HKEvaAirTakeOffI have recently returned from a short trip to Japan, the land of the glamorous hot bath, pork cutlet curry, and (alas) millions of varieties of instant coffee. It was a work trip (ostensibly), and my “sightseeing” was limited mostly to the sights I could see from my hotel room window (namely the Narita airport, and typhoon Phanfone as she blew by), and yet at the end of six days (there was some Guam involved…) I was so loaded down with mementos I could barely zip my suitcase.

Why, you ask? Because, as you know, Japan is the birthplace and home base of my Souvenir Hero, Hello Kitty, and if she’s on something, I buy it.

We had a Sanrio store at the U-Hills Mall here in Denver when I was growing up, where you could get Hello Kitty pencils and weird candy, but even as a pretty fruity kid, the appeal of some expressionless cat sitting still in her overalls escaped me.
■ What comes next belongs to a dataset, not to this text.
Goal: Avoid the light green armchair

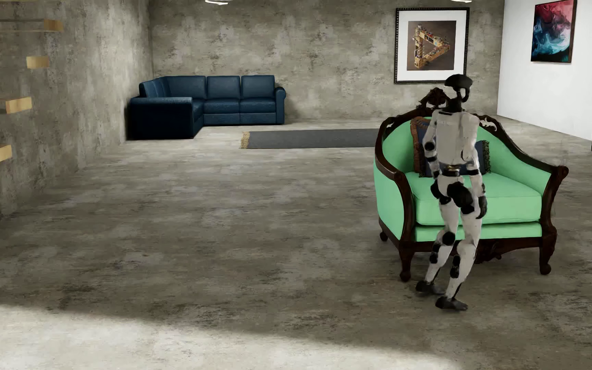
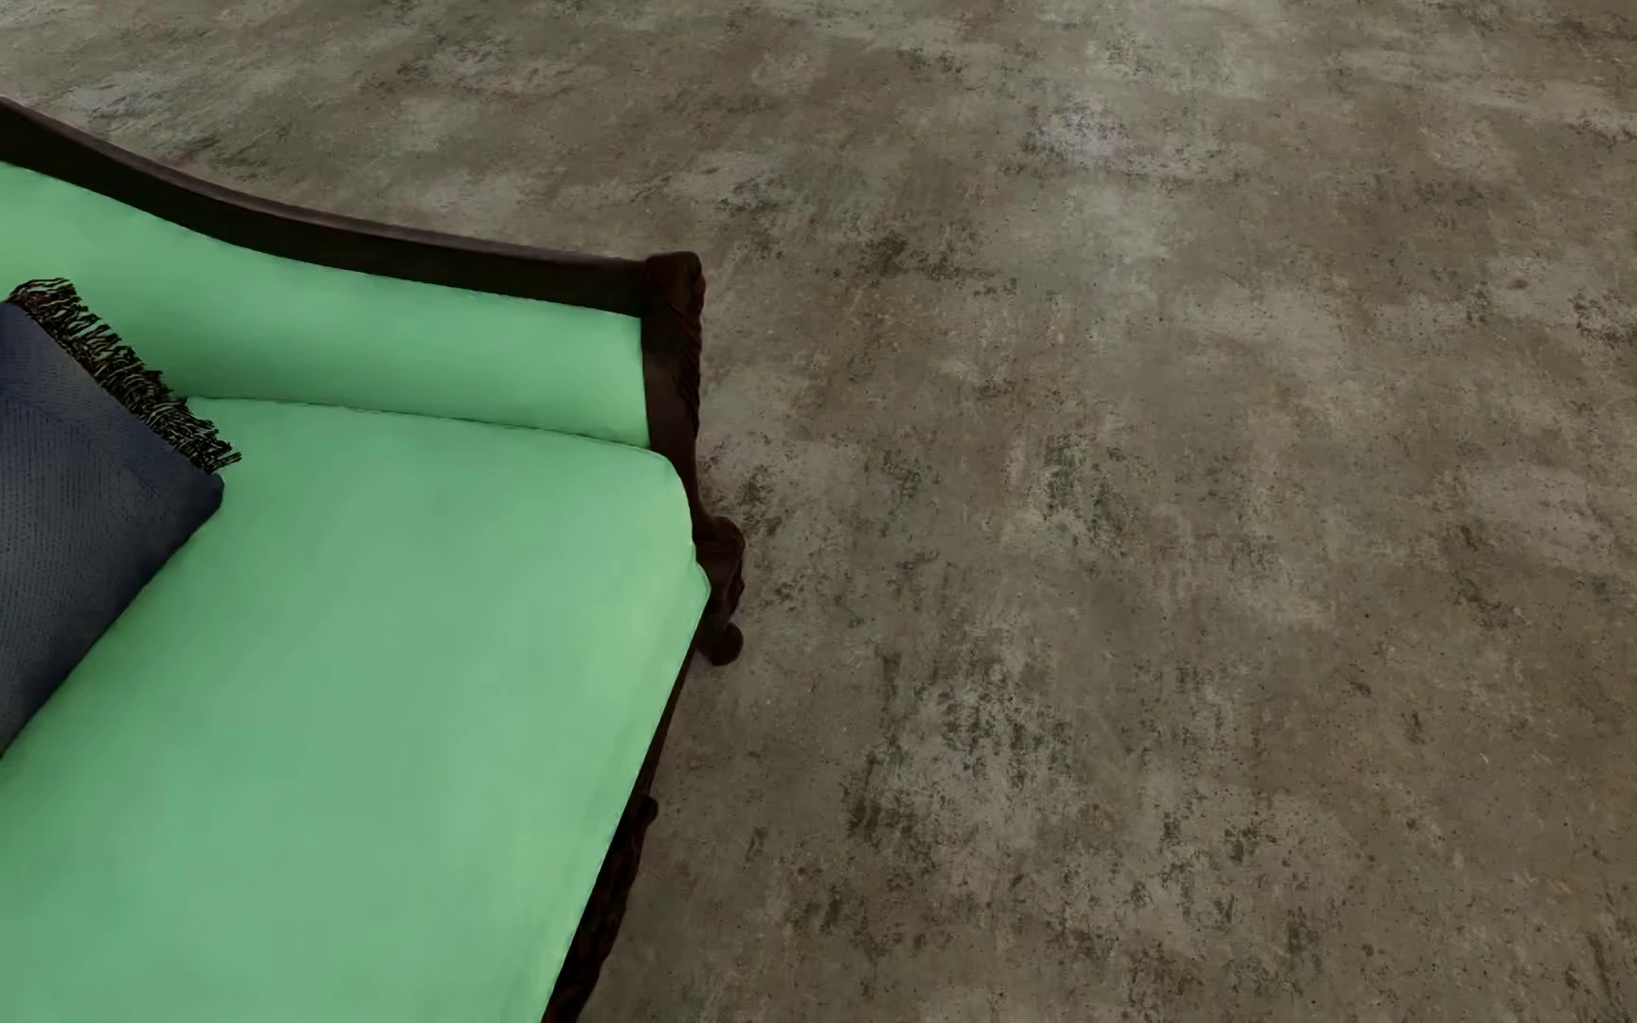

It wasn’t until I started running around Japan as a grown man that she revealed herself to me as kind of a bad-ass.

I’ll admit, even now that I’m something of a rabid fan, the depictions of Hello Kitty frolicking with her frog and birdie friends on a plastic pink background are uninspiring. I also think Enrique Iglesias looks hotter in a wet t-shirt in one of his music videos than he does  in a photo in a gossip magazine walking out of a Starbucks in a baseball cap. Of course Stars are Just Like Us! — it’s not the fact that they shop at Target (or, in Hello Kitty’s case, have tea parties or ride the school bus) that make them interesting. Just Like Us (!), at home Hello Kitty’s a snooze. Hello Kitty the Undaunted Adventurer, on the other hand, is completely irresistible, at least to me.

HK ABC

With her unflappable face, she embraces local customs and costumes wherever she goes. She’s proud of her Japanese heritage,embracing the geisha, the ninja, and the punk rock elements of her personality, but is the first to don a beret when she’s in Paris or a Sherlock Holmes outfit in England, or even her sea lion costume when she visits Fisherman’s Wharf. She’s dressed as a deer all over Nara, the erstwhile capital of Imperial Japan famous for its urban deer population; I have a little cell phone charm from Hawaii of her dressed as a sea turtle, and it’s not uncommon to come across her dressed as a bee or a lobster or a panda, suggesting that she is a dedicated steward of animal preservation, and she’s obviously a foodie: I have her dressed as a pineapple and as a Spam musubi. She works hard — I have an assortment of souvies that depict her as everything from a hula dancer to a pilot to a Vegas showgirl, as a peasant farmer and as The Last Airbender — and she plays hard — she surfs, she plays the ukulele, and she shops at the ABC Store, all without knocking her jaunty bow askew.

Refusing to order the “Hello Kitty” off of a kids’ menu recently, my cousin’s ten-year-old daughter was unbending: Hello Kitty is kid’s stuff, and she’s not a little girl anymore. And now that she’s forty, let’s face it, neither is Hello Kitty. But with her sense of style, her eagerness to embrace other cultures, and her willingness to wriggle into a wetsuit or a high-country kilt for a photo op, she’s a helluva woman.